What is expected: Only lines that contain the string "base" should be returned from the material below.
[Data provided]
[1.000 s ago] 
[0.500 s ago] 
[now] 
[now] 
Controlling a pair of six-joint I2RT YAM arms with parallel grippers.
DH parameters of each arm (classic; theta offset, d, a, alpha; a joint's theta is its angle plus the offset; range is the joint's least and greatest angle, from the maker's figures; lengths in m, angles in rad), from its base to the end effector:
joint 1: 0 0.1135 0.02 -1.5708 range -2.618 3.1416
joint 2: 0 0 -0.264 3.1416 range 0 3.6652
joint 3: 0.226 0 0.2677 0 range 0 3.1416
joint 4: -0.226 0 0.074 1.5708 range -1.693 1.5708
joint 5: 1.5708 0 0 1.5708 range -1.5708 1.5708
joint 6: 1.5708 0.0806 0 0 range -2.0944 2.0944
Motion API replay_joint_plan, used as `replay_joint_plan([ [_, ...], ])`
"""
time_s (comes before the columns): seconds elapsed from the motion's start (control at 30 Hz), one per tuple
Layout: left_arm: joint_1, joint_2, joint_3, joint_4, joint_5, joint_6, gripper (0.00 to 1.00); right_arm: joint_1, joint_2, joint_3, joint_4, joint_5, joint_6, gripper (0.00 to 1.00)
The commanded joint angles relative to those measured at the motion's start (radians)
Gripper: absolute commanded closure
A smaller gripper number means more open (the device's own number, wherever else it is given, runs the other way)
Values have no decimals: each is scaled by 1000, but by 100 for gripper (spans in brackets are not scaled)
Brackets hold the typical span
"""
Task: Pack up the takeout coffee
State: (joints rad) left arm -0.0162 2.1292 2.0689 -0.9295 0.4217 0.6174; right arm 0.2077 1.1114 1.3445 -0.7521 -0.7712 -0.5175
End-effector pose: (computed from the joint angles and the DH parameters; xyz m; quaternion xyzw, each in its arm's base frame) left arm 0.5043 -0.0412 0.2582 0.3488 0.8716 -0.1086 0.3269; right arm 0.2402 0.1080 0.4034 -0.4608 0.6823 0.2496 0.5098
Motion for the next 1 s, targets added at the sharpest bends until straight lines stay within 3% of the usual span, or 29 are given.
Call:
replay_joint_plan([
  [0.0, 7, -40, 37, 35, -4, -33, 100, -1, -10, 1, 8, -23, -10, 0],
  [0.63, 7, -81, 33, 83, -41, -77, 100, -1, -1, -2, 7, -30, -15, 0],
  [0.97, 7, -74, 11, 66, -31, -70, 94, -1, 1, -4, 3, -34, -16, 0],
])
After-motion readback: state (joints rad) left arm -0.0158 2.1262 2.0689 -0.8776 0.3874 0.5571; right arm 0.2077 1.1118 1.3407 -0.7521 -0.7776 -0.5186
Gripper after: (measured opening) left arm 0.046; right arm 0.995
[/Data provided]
Expected answer:
DH parameters of each arm (classic; theta offset, d, a, alpha; a joint's theta is its angle plus the offset; range is the joint's least and greatest angle, from the maker's figures; lengths in m, angles in rad), from its base to the end effector:
End-effector pose: (computed from the joint angles and the DH parameters; xyz m; quaternion xyzw, each in its arm's base frame) left arm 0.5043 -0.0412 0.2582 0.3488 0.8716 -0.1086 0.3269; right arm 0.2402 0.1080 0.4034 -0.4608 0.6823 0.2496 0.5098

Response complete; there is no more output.